WHAT YOU ARE ASKED TO DO
Make an exact copy of the lines starting at the top of the listing below and ending at the line that contains "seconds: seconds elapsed", inclusive.

AVAILABLE DATA
──────

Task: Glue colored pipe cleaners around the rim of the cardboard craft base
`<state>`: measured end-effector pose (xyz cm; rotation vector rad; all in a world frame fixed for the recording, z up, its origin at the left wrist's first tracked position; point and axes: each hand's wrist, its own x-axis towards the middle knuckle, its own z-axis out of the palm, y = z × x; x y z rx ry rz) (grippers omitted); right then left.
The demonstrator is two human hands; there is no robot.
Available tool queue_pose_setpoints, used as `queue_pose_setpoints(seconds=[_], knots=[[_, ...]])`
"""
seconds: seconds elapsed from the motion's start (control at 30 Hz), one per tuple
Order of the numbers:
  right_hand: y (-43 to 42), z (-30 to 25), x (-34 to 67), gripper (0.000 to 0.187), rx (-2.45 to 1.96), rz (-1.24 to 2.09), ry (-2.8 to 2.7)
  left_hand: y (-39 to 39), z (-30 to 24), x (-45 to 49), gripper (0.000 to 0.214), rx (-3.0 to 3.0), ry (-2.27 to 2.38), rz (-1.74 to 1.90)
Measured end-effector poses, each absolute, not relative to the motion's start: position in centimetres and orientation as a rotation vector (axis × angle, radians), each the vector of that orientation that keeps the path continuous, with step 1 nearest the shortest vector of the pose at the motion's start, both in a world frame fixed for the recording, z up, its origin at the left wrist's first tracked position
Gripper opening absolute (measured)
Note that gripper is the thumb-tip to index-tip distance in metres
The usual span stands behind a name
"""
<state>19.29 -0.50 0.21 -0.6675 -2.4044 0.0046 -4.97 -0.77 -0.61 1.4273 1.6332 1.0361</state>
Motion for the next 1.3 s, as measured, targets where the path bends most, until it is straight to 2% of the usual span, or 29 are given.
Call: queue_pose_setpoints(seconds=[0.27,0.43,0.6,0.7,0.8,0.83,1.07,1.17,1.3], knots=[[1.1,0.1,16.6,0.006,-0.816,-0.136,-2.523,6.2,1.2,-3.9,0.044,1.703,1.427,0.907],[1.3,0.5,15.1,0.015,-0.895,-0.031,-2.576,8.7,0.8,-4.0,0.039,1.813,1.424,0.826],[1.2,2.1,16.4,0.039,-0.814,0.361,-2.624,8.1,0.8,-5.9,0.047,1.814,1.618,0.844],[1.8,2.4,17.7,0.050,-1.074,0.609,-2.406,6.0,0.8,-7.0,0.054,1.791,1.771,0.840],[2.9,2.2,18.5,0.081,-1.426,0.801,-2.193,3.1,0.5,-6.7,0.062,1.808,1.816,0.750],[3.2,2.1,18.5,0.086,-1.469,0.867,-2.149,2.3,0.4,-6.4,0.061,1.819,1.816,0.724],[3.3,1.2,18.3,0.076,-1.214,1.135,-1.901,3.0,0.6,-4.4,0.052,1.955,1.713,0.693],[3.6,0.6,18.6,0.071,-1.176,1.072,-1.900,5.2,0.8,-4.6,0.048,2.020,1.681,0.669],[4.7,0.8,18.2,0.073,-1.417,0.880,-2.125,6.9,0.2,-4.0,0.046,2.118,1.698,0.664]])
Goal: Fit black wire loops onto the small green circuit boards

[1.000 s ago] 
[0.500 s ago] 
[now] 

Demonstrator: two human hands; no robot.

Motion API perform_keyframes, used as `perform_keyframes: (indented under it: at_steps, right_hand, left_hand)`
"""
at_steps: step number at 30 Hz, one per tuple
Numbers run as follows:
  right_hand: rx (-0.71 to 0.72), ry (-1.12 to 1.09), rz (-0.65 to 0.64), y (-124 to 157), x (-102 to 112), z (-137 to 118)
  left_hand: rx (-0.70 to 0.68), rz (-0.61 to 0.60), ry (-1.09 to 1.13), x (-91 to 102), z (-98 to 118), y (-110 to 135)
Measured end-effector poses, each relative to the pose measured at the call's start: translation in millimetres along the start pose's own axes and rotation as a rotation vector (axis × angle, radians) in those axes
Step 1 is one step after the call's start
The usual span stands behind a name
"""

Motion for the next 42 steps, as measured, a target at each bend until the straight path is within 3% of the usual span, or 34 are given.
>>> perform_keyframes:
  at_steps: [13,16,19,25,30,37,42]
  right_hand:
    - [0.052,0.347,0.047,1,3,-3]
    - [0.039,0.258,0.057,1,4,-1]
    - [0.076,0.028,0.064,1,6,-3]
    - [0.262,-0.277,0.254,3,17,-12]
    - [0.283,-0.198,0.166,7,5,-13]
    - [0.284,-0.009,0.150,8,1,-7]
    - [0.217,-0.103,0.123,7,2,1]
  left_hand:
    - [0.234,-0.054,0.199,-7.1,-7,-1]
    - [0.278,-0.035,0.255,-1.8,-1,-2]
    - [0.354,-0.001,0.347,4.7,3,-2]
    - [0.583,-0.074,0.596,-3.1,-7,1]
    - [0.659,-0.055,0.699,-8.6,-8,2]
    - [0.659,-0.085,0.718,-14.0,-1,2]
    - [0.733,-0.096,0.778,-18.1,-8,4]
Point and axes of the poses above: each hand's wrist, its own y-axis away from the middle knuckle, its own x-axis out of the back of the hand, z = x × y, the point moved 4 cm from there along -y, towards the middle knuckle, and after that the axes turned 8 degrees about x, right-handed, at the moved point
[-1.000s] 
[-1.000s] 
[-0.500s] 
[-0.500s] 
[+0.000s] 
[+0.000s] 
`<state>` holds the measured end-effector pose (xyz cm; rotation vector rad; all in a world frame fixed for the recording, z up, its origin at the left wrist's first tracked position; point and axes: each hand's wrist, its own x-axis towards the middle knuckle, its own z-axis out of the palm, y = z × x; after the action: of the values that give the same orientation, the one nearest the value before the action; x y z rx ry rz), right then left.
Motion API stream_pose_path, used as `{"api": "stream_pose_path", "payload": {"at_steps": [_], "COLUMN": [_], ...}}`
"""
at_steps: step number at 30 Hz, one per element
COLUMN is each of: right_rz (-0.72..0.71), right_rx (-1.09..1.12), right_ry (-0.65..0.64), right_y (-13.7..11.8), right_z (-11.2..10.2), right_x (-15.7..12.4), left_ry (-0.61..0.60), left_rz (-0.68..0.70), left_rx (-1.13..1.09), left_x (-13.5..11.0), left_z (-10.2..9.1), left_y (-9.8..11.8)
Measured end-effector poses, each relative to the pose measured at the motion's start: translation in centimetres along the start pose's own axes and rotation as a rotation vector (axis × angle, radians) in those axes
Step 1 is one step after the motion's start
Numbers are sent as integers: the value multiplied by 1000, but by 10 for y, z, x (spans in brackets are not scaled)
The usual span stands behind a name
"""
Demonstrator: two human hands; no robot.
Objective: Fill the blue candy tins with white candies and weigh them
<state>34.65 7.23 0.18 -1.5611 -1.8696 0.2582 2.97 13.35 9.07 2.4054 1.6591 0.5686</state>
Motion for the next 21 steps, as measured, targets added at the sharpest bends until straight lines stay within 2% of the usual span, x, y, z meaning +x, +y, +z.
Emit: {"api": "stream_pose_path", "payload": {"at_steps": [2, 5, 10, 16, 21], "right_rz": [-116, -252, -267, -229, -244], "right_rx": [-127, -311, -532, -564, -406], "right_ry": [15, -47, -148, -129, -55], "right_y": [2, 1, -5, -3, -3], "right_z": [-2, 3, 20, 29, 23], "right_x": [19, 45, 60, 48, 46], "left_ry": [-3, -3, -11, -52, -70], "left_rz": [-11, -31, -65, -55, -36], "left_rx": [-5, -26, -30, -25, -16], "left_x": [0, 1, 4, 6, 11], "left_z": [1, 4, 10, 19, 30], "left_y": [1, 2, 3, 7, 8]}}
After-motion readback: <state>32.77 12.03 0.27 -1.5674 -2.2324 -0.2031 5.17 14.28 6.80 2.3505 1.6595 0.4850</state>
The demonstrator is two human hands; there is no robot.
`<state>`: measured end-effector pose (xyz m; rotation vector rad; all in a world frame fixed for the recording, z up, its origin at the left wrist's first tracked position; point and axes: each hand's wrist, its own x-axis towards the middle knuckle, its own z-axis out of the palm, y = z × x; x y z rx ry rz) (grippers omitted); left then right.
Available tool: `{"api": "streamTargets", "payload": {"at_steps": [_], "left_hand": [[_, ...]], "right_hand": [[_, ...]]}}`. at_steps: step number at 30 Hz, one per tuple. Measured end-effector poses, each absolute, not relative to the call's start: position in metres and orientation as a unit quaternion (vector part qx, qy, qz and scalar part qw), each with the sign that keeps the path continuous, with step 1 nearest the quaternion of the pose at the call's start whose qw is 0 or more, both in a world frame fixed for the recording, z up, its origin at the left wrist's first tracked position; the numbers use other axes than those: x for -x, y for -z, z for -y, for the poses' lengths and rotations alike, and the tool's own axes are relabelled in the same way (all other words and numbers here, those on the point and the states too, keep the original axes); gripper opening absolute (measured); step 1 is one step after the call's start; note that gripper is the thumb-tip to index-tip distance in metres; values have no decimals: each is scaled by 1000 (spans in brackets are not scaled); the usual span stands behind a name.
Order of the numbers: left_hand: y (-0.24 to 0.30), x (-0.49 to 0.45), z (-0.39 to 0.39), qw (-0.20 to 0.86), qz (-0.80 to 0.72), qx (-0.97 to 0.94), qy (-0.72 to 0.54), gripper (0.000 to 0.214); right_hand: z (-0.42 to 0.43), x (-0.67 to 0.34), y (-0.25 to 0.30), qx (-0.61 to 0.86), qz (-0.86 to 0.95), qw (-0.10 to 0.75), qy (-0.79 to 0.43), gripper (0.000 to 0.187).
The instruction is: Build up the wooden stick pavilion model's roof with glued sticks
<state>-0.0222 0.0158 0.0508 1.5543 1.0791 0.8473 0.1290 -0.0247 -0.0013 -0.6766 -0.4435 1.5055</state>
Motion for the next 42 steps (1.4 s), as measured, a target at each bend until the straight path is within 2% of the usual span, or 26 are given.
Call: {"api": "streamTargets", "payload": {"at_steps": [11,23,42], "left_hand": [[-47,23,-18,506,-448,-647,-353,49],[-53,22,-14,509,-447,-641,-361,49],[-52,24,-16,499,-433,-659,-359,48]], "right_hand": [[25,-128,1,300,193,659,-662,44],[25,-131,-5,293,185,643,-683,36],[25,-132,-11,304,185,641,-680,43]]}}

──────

FINISHED TASK
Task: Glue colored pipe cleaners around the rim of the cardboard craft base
`<state>`: measured end-effector pose (xyz cm; rotation vector rad; all in a world frame fixed for the recording, z up, its origin at the left wrist's first tracked position; point and axes: each hand's wrist, its own x-axis towards the middle knuckle, its own z-axis out of the palm, y = z × x; x y z rx ry rz) (grippers omitted); right then left.
The demonstrator is two human hands; there is no robot.
Available tool queue_pose_setpoints, used as `queue_pose_setpoints(seconds=[_], knots=[[_, ...]])`
"""
seconds: seconds elapsed from the motion's start (control at 30 Hz), one per tuple

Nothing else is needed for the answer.